The 'Free rider' problem is explained by Food & Water as follows. "The fishery is given conditions for improvement, but unfortunately, this means that a fishery with significant flaws may still carry the MSC logo, indicating sustainability, before it has achieved any improvements. This creates what is known as the free-rider problem, in which fisheries that are flawed, yet certified, get to ride on the reputation of the more sustainable certified fisheries. Worse still, it risks seriously misleading consumers who may refer to the full standards and assume that certified products comply completely with all of them".

When comparing Friend of the Sea to other aquaculture certification programmes, the superiority is even more striking as FOS beats all others. Food & Water Europe has identified four concerns for Friend of the Sea and eight for Best Aquaculture Practices (BAP), five for ASC (with other four pending as they still have To Be Defined) and five for Freedom Food.

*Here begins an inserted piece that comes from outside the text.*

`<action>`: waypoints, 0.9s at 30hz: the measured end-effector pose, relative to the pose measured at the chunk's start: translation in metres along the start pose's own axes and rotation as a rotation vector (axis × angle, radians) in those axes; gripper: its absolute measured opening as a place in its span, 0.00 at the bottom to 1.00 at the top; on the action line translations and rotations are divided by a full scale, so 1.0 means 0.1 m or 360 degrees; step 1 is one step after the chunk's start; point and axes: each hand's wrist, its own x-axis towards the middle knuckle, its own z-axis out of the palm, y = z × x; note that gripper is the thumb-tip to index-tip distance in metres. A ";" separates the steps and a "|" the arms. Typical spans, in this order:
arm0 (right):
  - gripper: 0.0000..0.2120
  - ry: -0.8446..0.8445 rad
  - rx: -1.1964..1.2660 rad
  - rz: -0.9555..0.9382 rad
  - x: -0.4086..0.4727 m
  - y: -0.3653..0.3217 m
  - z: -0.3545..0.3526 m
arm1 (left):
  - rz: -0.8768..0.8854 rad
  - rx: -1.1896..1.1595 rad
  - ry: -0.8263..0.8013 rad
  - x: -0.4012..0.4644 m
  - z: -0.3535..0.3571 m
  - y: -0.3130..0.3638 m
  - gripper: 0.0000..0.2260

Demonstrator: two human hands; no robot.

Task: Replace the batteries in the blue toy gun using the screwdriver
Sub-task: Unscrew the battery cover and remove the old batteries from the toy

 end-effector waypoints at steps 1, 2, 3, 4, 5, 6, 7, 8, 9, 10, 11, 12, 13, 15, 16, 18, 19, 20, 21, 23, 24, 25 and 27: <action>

The study highlights the differences between FOS and the other mentioned programmes: prohibitive costs (BAP); no prohibition of GMOs (BAP); no prohibition of use of hormones (BAP and ASC); certification of farms with negative impact on mangrove ecosystems (BAP); no carbon footprint standards (BAP and ASC); free rider problem (ASC); insufficient workers safety (BAP).

Friend of the Sea has recently been assessed and benchmarked against other alternative eco-certification programs for fisheries and aquaculture. All recent independent benchmarks have concluded that Friend of the Sea scores top or among top certification programmes.

"The result of this new benchmark shows Friend of the Sea is the most reliable eco-label for seafood and the only one affordable for small scale producers of both farmed and wild-caught products," comments Dr Bray, founder and director of Friend of the Sea.